26.10.10

A QUESTÃO DOS "ALTOS SALÁRIOS"



Hoje, em PEDRAS ROLANTES, mais um texto de Venerando de Matos, esclarecedor pela pertinência e acerto da análise. Transcrevemos:


«Não deixa de ser curiosa a forma como os comentadores e políticos usam e abusam da demagogia quando se fala de salários.

Ontem correu a notícia de que os Juízes portugueses, no topo da carreira, eram os “mais bem pagos da Europa”.

Depois percebeu-se que eram os mais bem pagos, comparando o seu rendimento (liquido) como o rendimento médio do país.
Na verdade, como revela hoje o Público, recebem pouco mais de metade que os seus congéneres espanhóis, menos de um terço dos irlandeses. Só os polacos e os checos recebem menos.

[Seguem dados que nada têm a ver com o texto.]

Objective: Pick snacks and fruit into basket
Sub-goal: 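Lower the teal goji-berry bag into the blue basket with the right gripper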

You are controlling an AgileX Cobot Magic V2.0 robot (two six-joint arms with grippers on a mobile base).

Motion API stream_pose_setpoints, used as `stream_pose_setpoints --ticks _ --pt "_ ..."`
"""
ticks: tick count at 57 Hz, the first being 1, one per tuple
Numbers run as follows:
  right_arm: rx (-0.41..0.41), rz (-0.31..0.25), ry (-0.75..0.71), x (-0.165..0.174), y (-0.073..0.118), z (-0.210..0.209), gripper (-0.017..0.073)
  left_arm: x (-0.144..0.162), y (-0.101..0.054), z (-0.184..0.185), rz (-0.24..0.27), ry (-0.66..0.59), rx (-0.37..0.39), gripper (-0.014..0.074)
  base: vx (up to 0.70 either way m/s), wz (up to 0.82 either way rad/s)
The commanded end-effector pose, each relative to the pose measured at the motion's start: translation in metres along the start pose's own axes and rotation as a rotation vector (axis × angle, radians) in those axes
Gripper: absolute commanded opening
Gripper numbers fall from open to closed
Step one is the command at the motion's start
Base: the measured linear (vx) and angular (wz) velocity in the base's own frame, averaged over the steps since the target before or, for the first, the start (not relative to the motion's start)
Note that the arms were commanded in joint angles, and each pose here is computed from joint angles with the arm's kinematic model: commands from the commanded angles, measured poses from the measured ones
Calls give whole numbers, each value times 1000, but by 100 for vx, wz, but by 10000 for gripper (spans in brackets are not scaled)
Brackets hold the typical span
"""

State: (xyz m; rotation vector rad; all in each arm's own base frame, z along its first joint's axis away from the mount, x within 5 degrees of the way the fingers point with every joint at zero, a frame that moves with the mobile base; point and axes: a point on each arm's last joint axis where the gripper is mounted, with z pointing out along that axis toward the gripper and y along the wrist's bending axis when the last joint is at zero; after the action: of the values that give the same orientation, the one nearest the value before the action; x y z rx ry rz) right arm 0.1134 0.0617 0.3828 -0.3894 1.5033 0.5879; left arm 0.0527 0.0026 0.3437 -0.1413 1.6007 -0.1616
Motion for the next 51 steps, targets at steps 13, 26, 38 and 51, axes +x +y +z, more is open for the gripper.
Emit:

Convém recordar que os salários mínimos (e não estamos a falar de salários médios…) em Espanha e na Irlanda são, respectivamente, cerca do dobro e três vezes maiores que em Portugal.

O truque já tinha sido usado contra os médicos e os professores.
Na realidade, num país onde as desigualdades sociais são das maiores da Europa, onde a maior parte do trabalho é precário e mal pago, o rendimento médio é muito baixo e portanto, quem esteja em profissões de topo, que exigem mais estudos e responsabilidades, recebem muito mais que a média miserável do país.

O que não quer dizer que ganhem mais ou tenham um melhor poder de compra que os seus congéneres do resto da Europa, nomeadamente da Europa do Euro, que é com esta que nos devemos comparar.

Recordo-me que, no caso dos professores, apresentavam-se estatísticas da OCDE segundo as quais o rendimento médio dos professores do topo da carreira era maior, comparativamente com os rendimentos médios do país, do que no resto da Europa. Se não me engano, apenas éramos ultrapassados pelo…México.

Por esta lógica, os professores Mexicanos e Portugueses seriam os mais bem pagos dos países da OCDE e foi esta a mensagem que então se procurou passar para a opinião pública, para justificar o corte dos “seus privilégios”.
Contudo, o que acontecia era que, sendo a situação salarial e de qualificação, no México e em Portugal, das piores dos países analisados, o salário das profissões qualificadas era muito superior a essa média.

Na realidade, se observássemos os salários reais, um professor mexicano recebia metade do português e o português ficava muito aquém da média europeia.

Ou seja, na realidade um professor português em final de carreira ( e o mesmo se pode dizer de um médico do SNS, de um professor universitário ou de um Juiz) recebia muito menos e tinha um poder de compra mais reduzido que os seus parceiros europeus, até porque, fazendo o nosso país parte dos países do euro, o custo de vida na maior parte da Europa não é assim tão diferente.

Devemos ainda acrescentar o facto de grande parte dos rendimentos assim noticiados nunca chegar aos seus “beneficiários”, já que, professores, médicos do SNS e juízes que trabalhem no serviço público, recebem apenas cerca de 2/3 daquele rendimento. O outro terço fica retido para pagamento dos impostos e da segurança social.

Ou seja, usa-se e abusa-se da demagógica manipulação estatística para tentar justificar a retirada de direitos e os cortes salariais, em nome do combate aos “privilegiados” e às “corporações”!!

Esta é uma boa forma de tentar dividir para reinar, fomentando a inveja social dos que pouco têm contra os que têm alguma coisa, desviando a atenção do verdadeiro problema: os salários e as pensões douradas dos “boys”; a fuga maciça aos impostos por parte das profissões liberais; os escandalosos benefícios fiscais do poder financeiro; a corrupção generalizada do poder político e financeiroe que o recurso aos offshores garante.»